Instructions for the task:
When you reach the line with "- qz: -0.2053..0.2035" in the listing below, transcribe it and each line after it up to and including the line with "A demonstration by", exactly and with nothing else.

§

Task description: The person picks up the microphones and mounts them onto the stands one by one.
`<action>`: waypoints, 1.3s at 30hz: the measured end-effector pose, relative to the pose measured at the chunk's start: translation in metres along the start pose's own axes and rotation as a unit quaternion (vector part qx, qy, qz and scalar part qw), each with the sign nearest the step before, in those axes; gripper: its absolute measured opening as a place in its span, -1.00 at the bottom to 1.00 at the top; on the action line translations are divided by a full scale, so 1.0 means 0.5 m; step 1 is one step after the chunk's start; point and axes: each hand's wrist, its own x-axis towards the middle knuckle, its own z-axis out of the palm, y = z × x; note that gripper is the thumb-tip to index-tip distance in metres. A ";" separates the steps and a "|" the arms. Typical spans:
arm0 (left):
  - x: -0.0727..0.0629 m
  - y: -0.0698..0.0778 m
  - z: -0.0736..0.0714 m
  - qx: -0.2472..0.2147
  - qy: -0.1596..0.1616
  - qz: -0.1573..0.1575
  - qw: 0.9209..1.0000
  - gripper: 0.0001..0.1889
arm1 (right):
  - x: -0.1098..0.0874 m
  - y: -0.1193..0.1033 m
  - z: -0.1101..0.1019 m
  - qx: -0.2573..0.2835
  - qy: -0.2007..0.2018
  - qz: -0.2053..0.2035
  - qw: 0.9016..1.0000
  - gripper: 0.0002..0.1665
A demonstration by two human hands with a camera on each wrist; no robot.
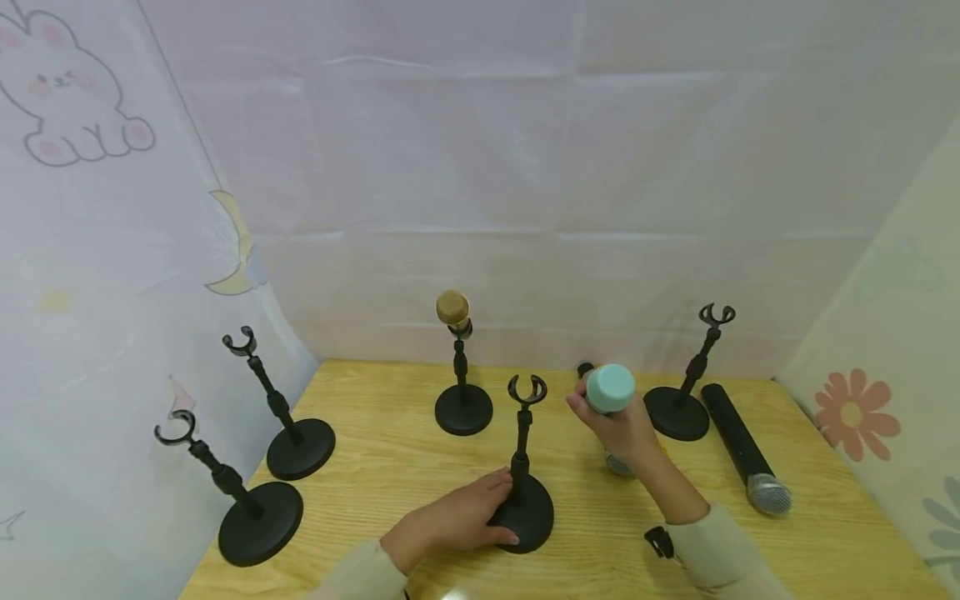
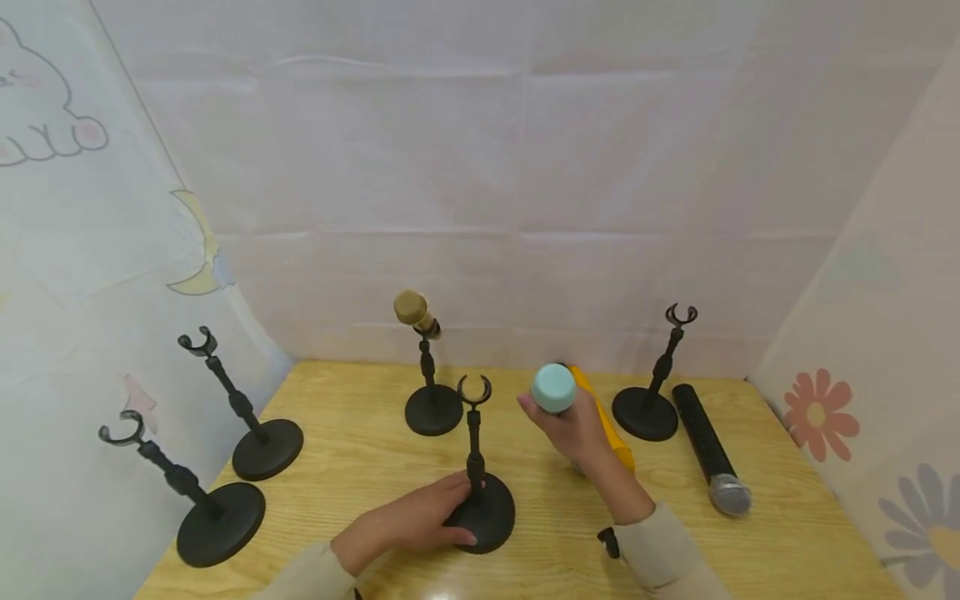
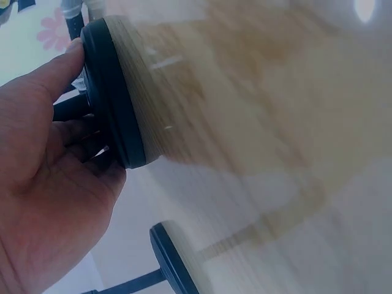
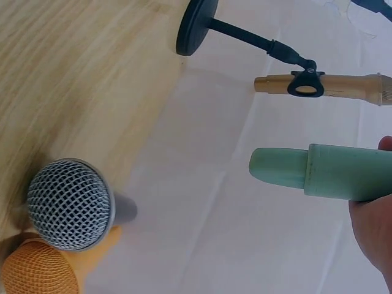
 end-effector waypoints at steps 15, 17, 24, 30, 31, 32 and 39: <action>0.026 0.029 0.010 -0.008 -0.022 0.019 1.000 -0.17 | 0.055 -0.010 0.009 0.131 0.000 -0.107 0.986 -0.84; 0.029 0.030 0.013 -0.008 -0.025 0.017 0.999 -0.17 | 0.063 -0.020 0.010 0.161 -0.005 -0.120 0.980 -0.86; 0.032 0.039 0.010 -0.004 -0.028 0.013 1.000 -0.19 | 0.082 -0.050 0.019 0.247 -0.062 -0.150 0.955 -0.62; 0.034 0.035 0.013 0.004 -0.022 0.024 0.999 -0.18 | 0.092 -0.065 0.026 0.242 -0.074 -0.164 0.953 -0.60; 0.035 0.034 0.013 0.003 -0.021 0.025 0.999 -0.18 | 0.094 -0.067 0.026 0.240 -0.075 -0.164 0.954 -0.61; 0.035 0.034 0.014 0.003 -0.020 0.027 0.999 -0.18 | 0.094 -0.068 0.026 0.238 -0.078 -0.163 0.954 -0.61; 0.030 0.039 0.008 -0.010 -0.022 0.026 0.999 -0.18 | 0.098 -0.074 0.033 0.227 -0.122 -0.189 0.948 -0.50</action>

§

Response below:
  - qz: -0.2053..0.2035
  - qw: 0.9016..1.0000
  - gripper: 0.0002..0.1665
A demonstration by two human hands with a camera on each wrist; no robot.

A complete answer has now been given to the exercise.